Coalossal V (SW – Vivid Voltage 098/185, 173/185) did not make our countdown of the top 15 cards from SW – Vivid Voltage, but Coalossal VMAX did, and this is the only Coalossal V.  That means I’d practically be reviewing it anyway in the Coalossal V review, so why not just make it official – and easier to read – by reviewing it separately?  Its status as a Pokémon V means Coalossal V gives up an extra Prize when KO’d, is excluded from certain beneficial effects, and is specified by certain detrimental ones.  The compensation for this is that Coalossal V is a Basic, instead of being a Stage 2, has 60 more HP than the one baseline Coalossal.  We’ll discuss whether or not it seems to have better effects as well. 

Coalossal V’s [F] typing is good, at least in theory.  It enjoys double damage against Pokémon like Eternatus VMAX (Weakness), and this set contains some promising new Fighting support.  There’s proven Fighting support in Expanded.  [F] Resistance might be a problem, though, but I wouldn’t sweat the anti-Fighting effects you technically could face in Expanded.  Being a Basic is as good as it gets; no extra cards or time is required for it to hit the field.  The 220 HP is typical for a Basic Pokémon V, and with a decent shot of surviving a hit.  [G] Weakness isn’t good; Decidueye (SM – Darkness Ablaze 013/189; SM – Black Star Promos SWSH035) goes from 3HKOing to 2HKOing due to it… or a OHKO enough help.  A lack of Resistance is typical but technically also the worst.  A Retreat Cost of [CCCC] is too high to pay, but it does come with access to cards like Poké Maniac and Buff Padding.

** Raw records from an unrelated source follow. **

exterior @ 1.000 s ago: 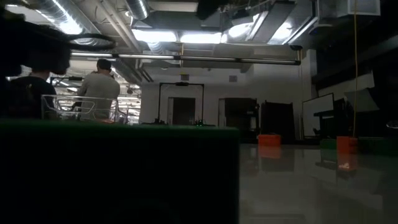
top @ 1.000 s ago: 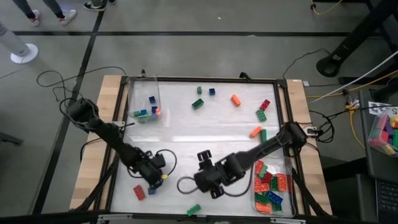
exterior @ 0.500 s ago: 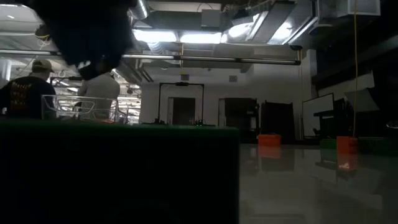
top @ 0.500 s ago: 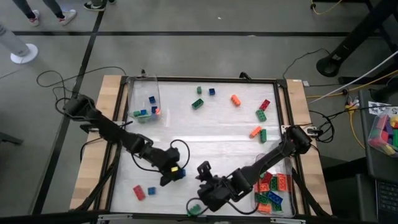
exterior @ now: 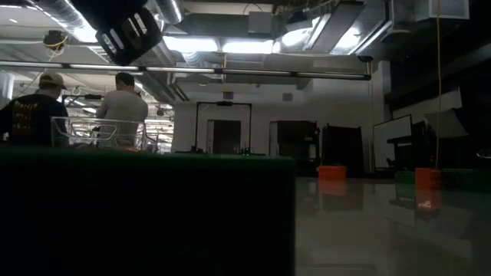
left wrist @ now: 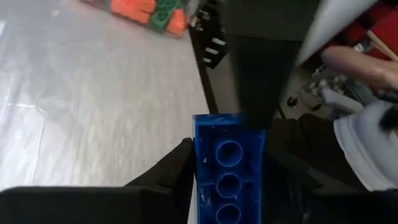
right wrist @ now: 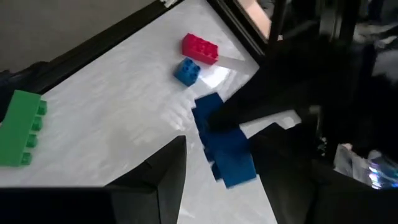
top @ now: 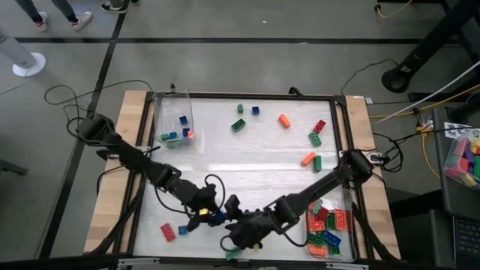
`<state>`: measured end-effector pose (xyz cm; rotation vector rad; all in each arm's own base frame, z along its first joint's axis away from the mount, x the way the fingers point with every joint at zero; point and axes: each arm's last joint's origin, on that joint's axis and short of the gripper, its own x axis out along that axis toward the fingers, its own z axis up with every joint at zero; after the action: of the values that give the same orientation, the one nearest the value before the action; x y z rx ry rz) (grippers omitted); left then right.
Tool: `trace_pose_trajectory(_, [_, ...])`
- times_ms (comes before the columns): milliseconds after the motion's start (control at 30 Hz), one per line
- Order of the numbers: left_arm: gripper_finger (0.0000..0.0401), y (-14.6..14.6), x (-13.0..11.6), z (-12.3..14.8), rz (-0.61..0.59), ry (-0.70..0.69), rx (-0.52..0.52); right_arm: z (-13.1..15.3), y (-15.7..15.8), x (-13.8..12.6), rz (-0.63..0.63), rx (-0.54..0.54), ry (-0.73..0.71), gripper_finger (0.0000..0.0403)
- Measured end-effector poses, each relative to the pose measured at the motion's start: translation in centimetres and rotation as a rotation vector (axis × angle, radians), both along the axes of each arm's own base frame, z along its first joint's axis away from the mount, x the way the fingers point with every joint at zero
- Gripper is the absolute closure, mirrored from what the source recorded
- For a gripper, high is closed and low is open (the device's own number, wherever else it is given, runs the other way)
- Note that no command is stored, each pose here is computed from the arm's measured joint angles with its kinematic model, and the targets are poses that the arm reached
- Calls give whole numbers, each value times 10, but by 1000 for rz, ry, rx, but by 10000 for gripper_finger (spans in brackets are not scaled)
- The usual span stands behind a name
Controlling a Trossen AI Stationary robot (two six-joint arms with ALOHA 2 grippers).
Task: Sort blocks by size
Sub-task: Put the 8 stud blue game piece into the bottom transparent bin
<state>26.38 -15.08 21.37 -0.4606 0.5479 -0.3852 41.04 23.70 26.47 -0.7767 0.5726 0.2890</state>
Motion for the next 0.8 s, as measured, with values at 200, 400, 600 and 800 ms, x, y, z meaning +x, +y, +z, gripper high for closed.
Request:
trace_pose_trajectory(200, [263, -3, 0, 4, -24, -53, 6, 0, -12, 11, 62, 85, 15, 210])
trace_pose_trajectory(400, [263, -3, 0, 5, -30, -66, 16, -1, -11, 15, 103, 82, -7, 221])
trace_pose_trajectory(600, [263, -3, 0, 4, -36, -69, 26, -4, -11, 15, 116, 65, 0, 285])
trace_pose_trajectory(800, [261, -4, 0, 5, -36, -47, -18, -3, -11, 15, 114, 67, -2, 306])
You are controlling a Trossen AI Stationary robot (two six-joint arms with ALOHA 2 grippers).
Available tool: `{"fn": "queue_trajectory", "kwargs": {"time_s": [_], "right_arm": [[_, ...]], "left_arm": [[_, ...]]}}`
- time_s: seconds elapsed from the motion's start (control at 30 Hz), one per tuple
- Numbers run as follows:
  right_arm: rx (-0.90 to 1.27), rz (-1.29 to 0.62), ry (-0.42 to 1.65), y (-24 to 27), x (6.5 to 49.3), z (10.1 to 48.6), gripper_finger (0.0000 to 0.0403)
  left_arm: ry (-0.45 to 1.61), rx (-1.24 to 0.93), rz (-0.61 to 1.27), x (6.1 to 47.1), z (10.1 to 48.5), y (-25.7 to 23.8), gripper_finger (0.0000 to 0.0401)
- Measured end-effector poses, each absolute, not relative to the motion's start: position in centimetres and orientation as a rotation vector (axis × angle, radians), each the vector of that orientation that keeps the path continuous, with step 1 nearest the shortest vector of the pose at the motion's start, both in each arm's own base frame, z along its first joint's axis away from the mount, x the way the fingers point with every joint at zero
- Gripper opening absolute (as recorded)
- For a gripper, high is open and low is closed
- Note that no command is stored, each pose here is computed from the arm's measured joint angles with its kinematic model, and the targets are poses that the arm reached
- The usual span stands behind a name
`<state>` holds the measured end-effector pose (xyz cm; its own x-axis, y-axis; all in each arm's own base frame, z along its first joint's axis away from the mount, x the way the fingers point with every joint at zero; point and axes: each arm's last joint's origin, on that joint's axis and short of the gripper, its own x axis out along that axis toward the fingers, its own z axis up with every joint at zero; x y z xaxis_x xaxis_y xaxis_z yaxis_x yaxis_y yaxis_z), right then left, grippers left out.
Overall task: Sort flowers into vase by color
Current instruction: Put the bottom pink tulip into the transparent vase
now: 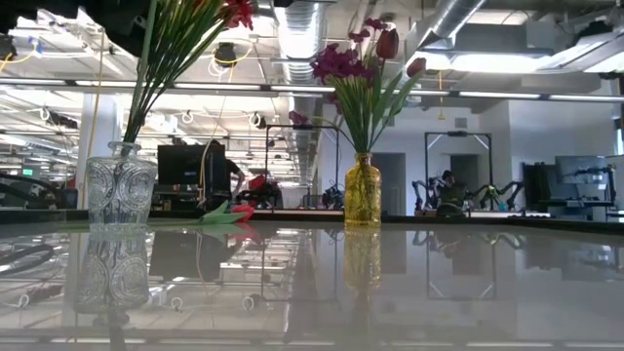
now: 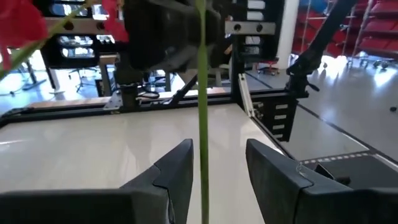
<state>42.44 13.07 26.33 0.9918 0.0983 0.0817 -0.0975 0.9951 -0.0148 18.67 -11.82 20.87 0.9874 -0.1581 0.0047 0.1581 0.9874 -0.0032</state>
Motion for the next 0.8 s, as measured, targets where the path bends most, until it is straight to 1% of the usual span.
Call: {"fn": "queue_trajectory", "kwargs": {"time_s": [0.1,0.17,0.27,0.3,0.43,0.53,0.7,0.8], "right_arm": [[-0.015,0.098,-0.073,13.1,42.5,26.2,0.0020],[-0.017,0.098,-0.067,13.0,42.5,26.2,0.0031],[-0.014,0.100,-0.052,13.1,42.5,26.0,0.0053],[-0.009,0.100,-0.047,13.1,42.5,26.0,0.0060],[0.019,0.106,-0.027,13.1,42.4,25.9,0.0100],[0.044,0.108,-0.010,13.2,42.3,25.9,0.0148],[-0.036,0.119,0.058,13.6,41.5,26.4,0.0237],[-0.047,0.125,0.081,13.7,41.2,26.6,0.0273]], "left_arm": [[-0.007,-0.006,-0.146,18.7,21.0,-11.6,0.0117],[-0.011,-0.009,-0.150,18.7,21.1,-11.5,0.0085],[0.003,0.000,-0.177,18.8,20.9,-11.5,0.0021],[0.005,0.001,-0.183,18.8,20.9,-11.5,0.0012],[0.005,0.003,-0.196,18.8,20.9,-11.5,0.0002],[-0.025,0.012,-0.209,18.4,21.5,-11.6,0.0001],[-0.123,0.057,-0.226,16.9,23.4,-11.5,0.0000],[-0.184,0.089,-0.190,15.7,24.6,-11.2,0.0000]]}}
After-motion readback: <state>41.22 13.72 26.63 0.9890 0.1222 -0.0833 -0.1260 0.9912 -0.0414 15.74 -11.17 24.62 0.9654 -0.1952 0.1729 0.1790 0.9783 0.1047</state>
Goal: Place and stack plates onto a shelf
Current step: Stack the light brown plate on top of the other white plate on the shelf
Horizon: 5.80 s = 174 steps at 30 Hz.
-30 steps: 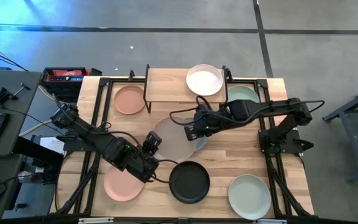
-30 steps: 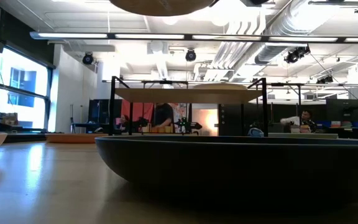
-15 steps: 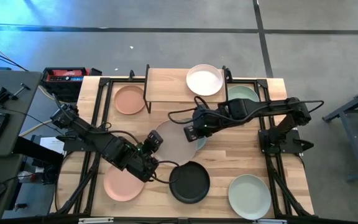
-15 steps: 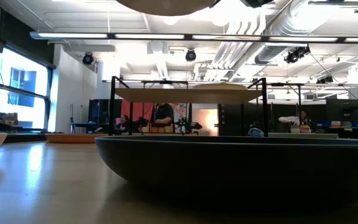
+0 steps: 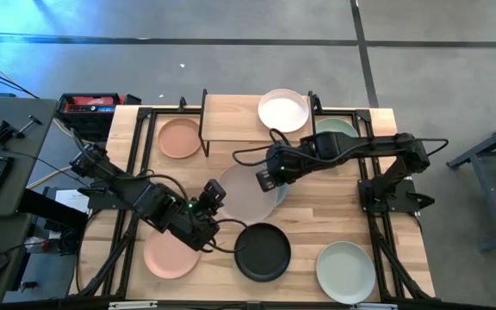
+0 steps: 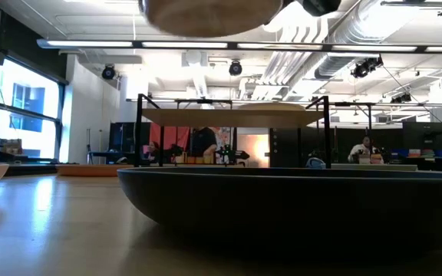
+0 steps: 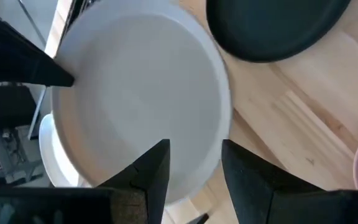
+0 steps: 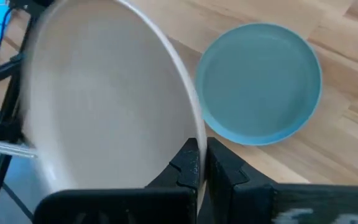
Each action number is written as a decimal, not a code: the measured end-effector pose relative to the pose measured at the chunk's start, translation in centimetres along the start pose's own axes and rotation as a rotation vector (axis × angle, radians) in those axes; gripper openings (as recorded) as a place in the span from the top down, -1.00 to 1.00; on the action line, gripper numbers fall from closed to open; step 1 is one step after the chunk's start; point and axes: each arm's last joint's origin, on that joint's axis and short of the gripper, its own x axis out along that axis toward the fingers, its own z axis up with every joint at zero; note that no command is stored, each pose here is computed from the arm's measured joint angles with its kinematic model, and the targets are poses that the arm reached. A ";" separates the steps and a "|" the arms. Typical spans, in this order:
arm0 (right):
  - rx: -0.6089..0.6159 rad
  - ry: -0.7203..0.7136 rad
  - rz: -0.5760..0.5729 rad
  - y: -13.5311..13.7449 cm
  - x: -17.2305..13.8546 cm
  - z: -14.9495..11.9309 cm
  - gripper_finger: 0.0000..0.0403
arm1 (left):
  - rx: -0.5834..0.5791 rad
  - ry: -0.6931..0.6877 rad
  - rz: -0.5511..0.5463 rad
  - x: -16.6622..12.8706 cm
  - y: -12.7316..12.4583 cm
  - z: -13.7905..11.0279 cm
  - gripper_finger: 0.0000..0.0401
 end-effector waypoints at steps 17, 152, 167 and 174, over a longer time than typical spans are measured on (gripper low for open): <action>-0.004 0.012 -0.055 -2.4 0.2 3.5 1.00 | -0.102 0.016 0.000 0.3 0.4 -0.3 0.34; -0.100 0.135 -0.088 -22.8 -0.1 19.4 0.70 | -0.860 0.311 0.160 7.0 11.2 -10.0 0.34; -0.149 0.161 -0.160 -20.6 1.3 18.4 0.70 | -0.883 0.309 0.164 7.0 11.2 -10.0 0.34; -0.138 0.166 -0.202 -20.5 1.7 18.1 0.70 | -0.883 0.309 0.164 7.0 11.2 -10.0 0.34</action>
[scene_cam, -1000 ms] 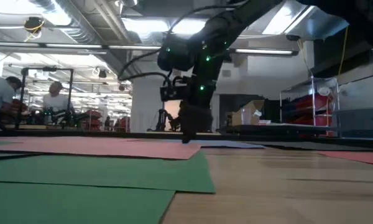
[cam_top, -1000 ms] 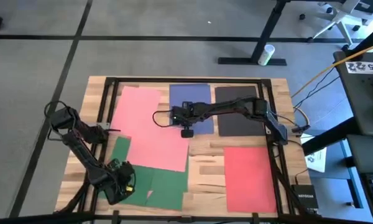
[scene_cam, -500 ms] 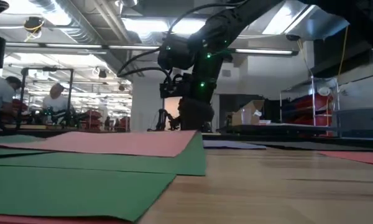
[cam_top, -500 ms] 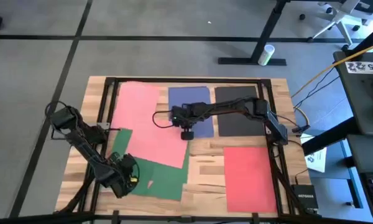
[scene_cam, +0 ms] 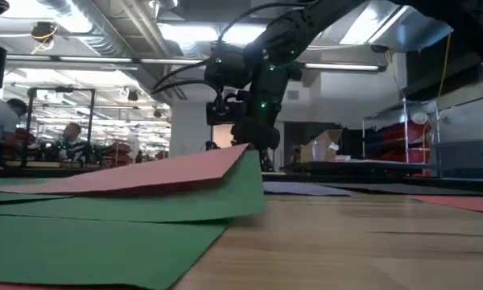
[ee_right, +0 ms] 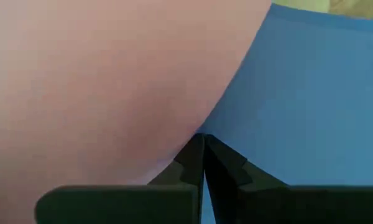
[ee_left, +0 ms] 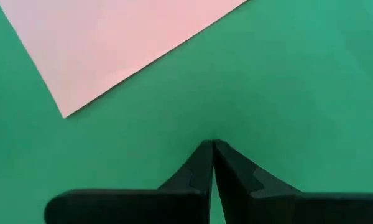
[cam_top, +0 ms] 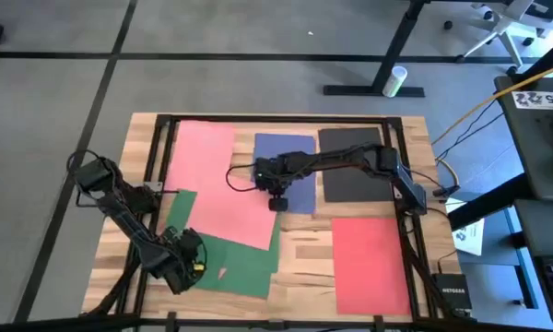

Coalossal V knows two attacks.  For [FFC] it can use “Searing Flame” to do 90 damage, plus Burn your opponent’s Active.  “Boulder Crash” requires [FFFC] and does 180 damage with no additional effects.  This is where the card disappoints.  Both attacks are either overpriced or underpowered, and I’m inclined to say it is more the former because of Coalossal VMAX.  See its review for details, but the short version is Coalossal VMAX itself has a good, less-expensive attack.  So the one turn before it evolves, unless you’re including Energy acceleration, it can’t attack.  If you are including Energy acceleration, it still doesn’t attack especially well. You can run something like Bea to try and speed things up… but it can do more with other cards.  Expanded doesn’t really help with these problems, either.  Coalossal V is still beefy enough to run in a Mulligan deck, or to run alongside other Fighting types, in the Limited Format.  The high Energy costs are still a concern here, however.


  • Standard: 2/5
  • Expanded: 2/5
  • Limited: 3/5

Coalossal V is a filler evolving Pokémon V, and while not awful, it isn’t one of the better ones, either.  Run it because you have to in order to field Coalossal VMAX.